Orfeón de la Benemérita y Centenaria Escuela Normal de Jalisco

O Orfeón de la Benemérita y Centenaria Escuela Normal de Jalisco é uma instituição voltada para o canto orfeônico como atividade intrínseca à educação escolar. Possui mais de cem anos de atuação e foca no repertório folclórico mexicano. 

O canto orfeônico

Os movimentos orfeônicos, como atividades recreativas e músico-educacionais, surgem da metade para o fim do século XIX, na França. No início do século XX, se tornam presentes em diversas instituições educacionais de todo o mundo como uma atividade símbolo da Escola Nova, ligada à filosofia pragmatista calcada nos ideais de John Dewey, Charles Peirce e William James. Os personagens mais atuantes no Brasil durante  o movimento escolanovista são Anísio Teixeira e Lourenço Filho.
O movimento orfeônico surgirá no Brasil no início do século XX, e alcançará o seu auge durante o Estado Novo, em projeto encabeçado por Heitor Villa-Lobos, com o apoio de Getúlio Vargas.
O canto orfeônico possui teor cívico, necessário a um governo calcado em princípios nacionalistas, por isso, os orfeões possuem, na maior parte do repertório, músicas populares e folclóricas do país onde residem. O Estado Novo, sendo um regime autoritário, precisava de meios de controle populacional, dando mais força ao projeto. 

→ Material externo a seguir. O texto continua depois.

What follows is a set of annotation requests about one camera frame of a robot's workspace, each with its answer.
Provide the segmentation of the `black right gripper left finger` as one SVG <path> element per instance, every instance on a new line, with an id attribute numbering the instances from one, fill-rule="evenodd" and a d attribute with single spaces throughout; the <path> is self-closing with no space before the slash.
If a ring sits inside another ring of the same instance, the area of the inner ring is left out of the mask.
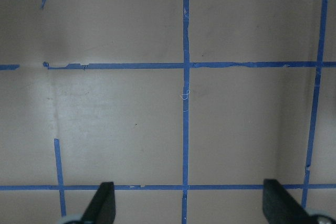
<path id="1" fill-rule="evenodd" d="M 114 183 L 101 183 L 82 215 L 80 223 L 113 224 L 116 218 L 115 203 Z"/>

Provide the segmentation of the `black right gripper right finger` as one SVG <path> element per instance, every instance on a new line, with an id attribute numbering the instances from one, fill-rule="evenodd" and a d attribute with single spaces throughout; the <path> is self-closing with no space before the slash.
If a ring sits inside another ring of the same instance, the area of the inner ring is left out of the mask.
<path id="1" fill-rule="evenodd" d="M 310 223 L 310 216 L 276 179 L 264 179 L 263 214 L 268 223 Z"/>

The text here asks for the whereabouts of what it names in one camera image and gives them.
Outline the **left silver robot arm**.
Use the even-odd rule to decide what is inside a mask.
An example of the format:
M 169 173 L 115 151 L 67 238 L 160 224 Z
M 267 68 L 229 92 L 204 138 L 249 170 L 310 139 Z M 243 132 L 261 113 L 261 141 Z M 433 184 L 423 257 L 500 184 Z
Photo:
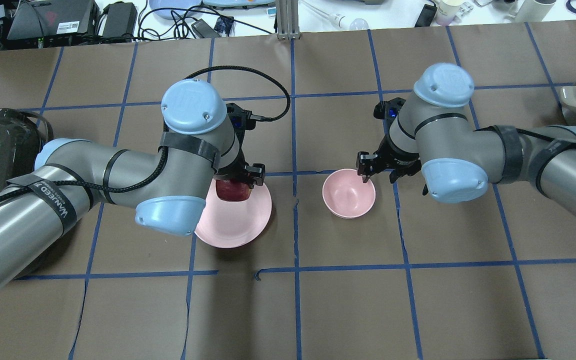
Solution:
M 242 132 L 215 87 L 180 80 L 160 103 L 165 124 L 158 153 L 57 138 L 37 155 L 34 171 L 0 192 L 0 289 L 97 203 L 135 209 L 135 223 L 175 236 L 198 226 L 214 180 L 252 189 L 266 167 L 248 164 Z

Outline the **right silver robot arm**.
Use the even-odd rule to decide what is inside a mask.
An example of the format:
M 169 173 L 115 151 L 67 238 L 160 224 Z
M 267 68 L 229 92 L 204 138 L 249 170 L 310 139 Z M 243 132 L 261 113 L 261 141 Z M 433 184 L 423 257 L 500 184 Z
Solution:
M 475 129 L 466 116 L 474 93 L 470 74 L 457 64 L 435 63 L 407 99 L 375 106 L 388 130 L 378 149 L 359 152 L 364 183 L 390 171 L 390 182 L 421 173 L 423 194 L 446 204 L 469 202 L 491 184 L 528 182 L 576 217 L 576 126 Z

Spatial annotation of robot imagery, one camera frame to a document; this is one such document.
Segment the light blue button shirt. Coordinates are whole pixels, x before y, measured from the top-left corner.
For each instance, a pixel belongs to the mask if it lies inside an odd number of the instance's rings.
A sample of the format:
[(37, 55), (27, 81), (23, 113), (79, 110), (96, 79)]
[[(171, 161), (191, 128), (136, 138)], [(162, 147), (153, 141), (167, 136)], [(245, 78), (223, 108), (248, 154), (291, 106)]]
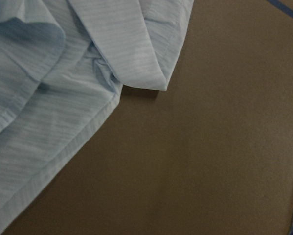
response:
[(164, 91), (191, 0), (0, 0), (0, 234), (117, 107)]

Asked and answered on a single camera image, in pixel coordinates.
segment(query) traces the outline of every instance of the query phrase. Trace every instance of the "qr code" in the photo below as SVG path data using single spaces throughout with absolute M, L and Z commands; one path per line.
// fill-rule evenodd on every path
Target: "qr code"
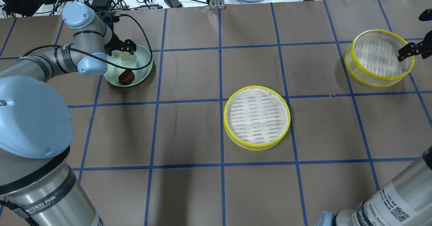
M 400 207 L 396 207 L 395 209 L 393 209 L 392 211 L 390 211 L 390 213 L 399 221 L 399 222 L 403 222 L 405 221 L 407 218 L 409 218 L 409 215 L 406 214 Z

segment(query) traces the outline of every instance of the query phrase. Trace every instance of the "yellow rimmed basket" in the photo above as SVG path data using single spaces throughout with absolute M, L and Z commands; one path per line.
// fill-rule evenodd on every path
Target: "yellow rimmed basket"
M 246 86 L 235 92 L 223 111 L 228 137 L 238 146 L 262 151 L 279 143 L 290 128 L 285 100 L 264 86 Z
M 372 87 L 389 87 L 402 80 L 414 67 L 414 57 L 398 62 L 398 50 L 407 42 L 385 30 L 369 30 L 352 41 L 344 54 L 347 71 Z

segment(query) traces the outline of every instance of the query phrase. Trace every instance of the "white label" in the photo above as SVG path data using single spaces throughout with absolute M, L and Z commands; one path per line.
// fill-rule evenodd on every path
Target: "white label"
M 104 226 L 104 222 L 102 221 L 102 218 L 99 216 L 99 213 L 96 212 L 96 215 L 94 216 L 93 223 L 90 226 Z
M 405 226 L 418 214 L 400 197 L 393 186 L 393 181 L 390 181 L 371 200 L 367 201 L 363 209 L 374 226 Z M 352 219 L 354 225 L 358 225 L 355 214 Z

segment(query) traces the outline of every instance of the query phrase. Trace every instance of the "metal cylinder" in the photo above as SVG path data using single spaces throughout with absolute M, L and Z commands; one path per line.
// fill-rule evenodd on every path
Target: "metal cylinder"
M 55 196 L 51 196 L 52 200 L 47 199 L 47 196 L 50 197 L 56 190 L 62 189 L 70 173 L 73 174 L 71 168 L 63 161 L 43 178 L 2 196 L 6 196 L 9 201 L 23 208 L 27 214 L 33 210 L 34 213 L 31 213 L 30 216 L 40 226 L 103 226 L 99 214 L 74 174 L 71 180 L 73 181 L 72 188 L 65 197 L 57 197 L 59 200 L 53 206 L 42 212 L 37 211 L 56 200 Z
M 342 210 L 332 226 L 431 226 L 432 168 L 426 153 L 356 210 Z

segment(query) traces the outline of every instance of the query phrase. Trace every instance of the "dark red object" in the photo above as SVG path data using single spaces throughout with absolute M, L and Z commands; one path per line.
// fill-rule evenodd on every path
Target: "dark red object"
M 118 76 L 118 82 L 121 85 L 129 85 L 135 79 L 135 74 L 131 70 L 125 70 L 120 76 Z

Canciones de Mexico para el Mundo

Não posso dizer que o álbum dessa resenha seja bom. Na verdade, apresenta vários problemas. Porém, até que ponto, nos dias de hoje, uma gravação representa a realidade de um coral? Com as técnicas avançadas de gravação, é possível mascarar muita coisa. Certos processos, como o "autotune", corrigem os problemas de afinação, tão temidos pelos maestros. É possível fazer colagens de trechos gravados, priorizar frequências, simular espaços, inserir trechos gravados com outros grupos. Uma infinidade de recursos. 
O desenvolvimento de mais de cem anos de produção fonográfica criou um padrão de som que estamos inclinados a aceitar. Após muitas experiências, a indústria fonográfica já  possui algum conhecimento sobre os procedimentos que fazem um álbum, ou uma faixa, lucrar mais. Entretanto, o Orfeão de Jalisco assumiu todos os "defeitos" e, em 2000, lançou esse disco com canções à capela recheadas de desafinações e de timbres vocais que em nada agradam aos meus ouvidos. Sopranos com voz estrangulada, contraltos e homens cantando na garganta, acordes que não fecham, desencontros rítmicos. O disco possui todos os problemas que meus grupos iniciantes possuem. Oops! Acabo de revelar o motivo do incômodo... 

Ligando o ouvido crítico

Na verdade, todo o grupo iniciante possui esse som. A "maquiagem" utilizada na gravação apenas dissimula o problema fazendo com que o ouvinte acredite que o grupo seja de outro jeito. Nada mais honesto do que ouvir um grupo que soa da mesma maneira em que soa em seu CD e, nada mais decepcionante do que ouvir um grupo cujo disco é excelente, mas que, na performance ao vivo, decepciona. 
Escutando o disco do Orfeão de Jalisco com outros ouvidos, percebo que os arranjos são de excelente qualidade: possuem efeitos únicos e o repertório é agradabilíssimo, com lindas músicas, próprias da cultura mexicana. Além disso, esse timbre que tanto desagrada é uma marca registrada da maneira de cantar do mexicano, revelando um caráter vocal étnico autêntico. O uso de instrumentos e acompanhamentos característicos também traz um traço único. Se o disco tivesse outro som, não seria nada mexicano! 

Se os coros iniciantes soam tão mal, por que recebem aplausos?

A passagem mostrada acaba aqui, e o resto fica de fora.